Your problem is that y is not a vector. In the case of your posted code, y will be the value that it is set to on the last pass through your for loop (sin(2*pi) or a nearly zero number, due to floating point precision). So, the plot will be a about 6 million points at nearly zero which you won't be able to see (plot will expand your scalar y to match the dimensions of t -- not that I agree with that feature, but it is true).

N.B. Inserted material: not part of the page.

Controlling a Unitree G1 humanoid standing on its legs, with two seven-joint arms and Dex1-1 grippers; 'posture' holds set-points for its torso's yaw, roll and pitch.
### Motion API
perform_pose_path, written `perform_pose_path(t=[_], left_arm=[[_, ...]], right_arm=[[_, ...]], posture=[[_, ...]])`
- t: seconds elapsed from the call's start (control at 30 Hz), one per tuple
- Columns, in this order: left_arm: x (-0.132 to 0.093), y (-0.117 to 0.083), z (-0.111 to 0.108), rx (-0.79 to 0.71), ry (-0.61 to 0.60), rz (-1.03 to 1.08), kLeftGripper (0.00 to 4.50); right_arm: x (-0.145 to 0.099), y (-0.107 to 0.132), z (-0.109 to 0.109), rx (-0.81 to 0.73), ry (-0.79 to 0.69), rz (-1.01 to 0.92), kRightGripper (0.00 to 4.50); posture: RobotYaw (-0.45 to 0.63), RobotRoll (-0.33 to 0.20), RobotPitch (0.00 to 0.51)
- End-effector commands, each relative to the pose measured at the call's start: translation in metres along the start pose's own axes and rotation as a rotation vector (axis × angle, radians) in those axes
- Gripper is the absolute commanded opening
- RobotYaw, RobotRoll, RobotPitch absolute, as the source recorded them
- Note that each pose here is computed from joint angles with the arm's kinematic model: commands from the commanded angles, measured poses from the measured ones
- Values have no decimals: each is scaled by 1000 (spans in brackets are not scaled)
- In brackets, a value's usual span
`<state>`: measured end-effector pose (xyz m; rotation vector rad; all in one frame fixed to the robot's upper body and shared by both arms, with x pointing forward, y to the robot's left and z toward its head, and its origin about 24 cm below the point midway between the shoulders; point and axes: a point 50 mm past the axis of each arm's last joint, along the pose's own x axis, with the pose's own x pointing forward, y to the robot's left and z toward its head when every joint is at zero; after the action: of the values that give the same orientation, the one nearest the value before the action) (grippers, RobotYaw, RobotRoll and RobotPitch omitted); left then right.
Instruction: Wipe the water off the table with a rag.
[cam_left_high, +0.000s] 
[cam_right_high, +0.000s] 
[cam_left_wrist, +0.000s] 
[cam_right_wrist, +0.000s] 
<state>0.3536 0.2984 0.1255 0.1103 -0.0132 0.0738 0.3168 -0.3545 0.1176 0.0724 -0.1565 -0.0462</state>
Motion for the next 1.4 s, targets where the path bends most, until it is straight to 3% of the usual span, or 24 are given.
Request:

So here are a couple of things you should consider:
- If you wish to use a loop (which is OK for learning), add an index to the calculation of y. To do this, you should define your time vector before the loop and then loop over the elements of t and wherever you assign y, assign a new element of the y array based on the currently indexed value of the t array, using the loop index. Note that, for efficiency, you should pre-allocate your y array before the loop (make a space in memory for it so that Matlab doesn't have to keep finding a new space in memory for it as it grows during the loop). For example:
t = 0:0.01:2*pi;
y = zeros(size(t));
for idx = 1:numel(t)
if t(idx) < UpD
y(idx) = 0;
- Do you really believe that your monitor is going to be able to display over 6 million points along your x axis? If not, reduce the step size of your t vector.
Note that there are more efficient ways to do this, without a loop, using logical indexing, for example. Search the Matlab help for that when you want to learn more.